When he was 23 and waiting for the Italian movie industry to rise from the ashes of World War II, Federico Fellini earned his living in Rome by drawing droll sidewalk portraits of Allied soldiers. He got so good at it that he even opened a little studio called the Funny Face Shop. In the quarter-century since La Strada made him famous, Fellini has never stopped "doodling," as he calls it turning out thousands of sketches of his actors' faces, costumes and wigs. Unbeknownst to him, some friends organized a show at Zurich's Galerie Daniel Keel with the drawings Fellini leaves scattered on the cutting-room floor.

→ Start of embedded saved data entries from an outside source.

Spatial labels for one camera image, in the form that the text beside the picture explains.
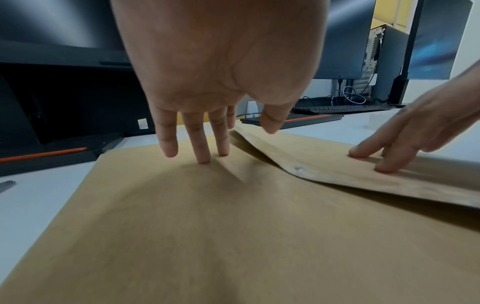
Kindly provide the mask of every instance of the hand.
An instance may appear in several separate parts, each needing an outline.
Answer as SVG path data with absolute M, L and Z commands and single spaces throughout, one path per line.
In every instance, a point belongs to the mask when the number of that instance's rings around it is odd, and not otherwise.
M 383 148 L 380 172 L 396 172 L 422 150 L 432 152 L 480 119 L 480 65 L 427 92 L 350 150 L 365 158 Z
M 248 94 L 260 122 L 280 129 L 320 60 L 328 0 L 112 0 L 125 48 L 146 94 L 160 147 L 178 153 L 181 112 L 198 163 L 230 150 L 235 106 Z

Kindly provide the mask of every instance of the white tabletop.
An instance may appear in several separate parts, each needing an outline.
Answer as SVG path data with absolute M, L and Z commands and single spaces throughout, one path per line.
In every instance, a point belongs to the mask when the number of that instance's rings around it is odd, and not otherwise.
M 369 119 L 370 113 L 346 115 L 340 121 L 284 132 L 358 144 L 374 132 L 367 129 Z M 205 124 L 205 132 L 212 134 L 209 124 Z M 184 126 L 178 126 L 177 136 L 179 140 L 188 138 Z M 479 138 L 480 124 L 476 124 L 434 155 L 480 162 Z M 137 136 L 125 138 L 116 149 L 151 144 L 158 144 L 155 135 Z M 0 282 L 45 230 L 93 165 L 94 162 L 90 162 L 0 177 L 0 182 L 17 182 L 15 187 L 0 193 Z

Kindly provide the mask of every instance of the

Up for sale at Christie's in London this week are five treasured paintings belonging to Lady Spencer-Churchill, 91. Although her personal assets are reckoned at over $170,000, Winston Churchill's widow Clementine, like most Britons, is a victim of inflation. When word got out that she was selling family heirlooms and that she was getting no aid from the state beyond a $26-a-week old-age pension, the response was outrage. Declared the Daily Mail: "When Marlborough, Churchill's illustrious ancestor, beat off England's enemies, the nation gave him Blenheim Palace. Is it too much to ask that Parliament, by speedy and special resolution, now grant a modest pension to Sir Winston's widow? That at least would be an act of belated grace."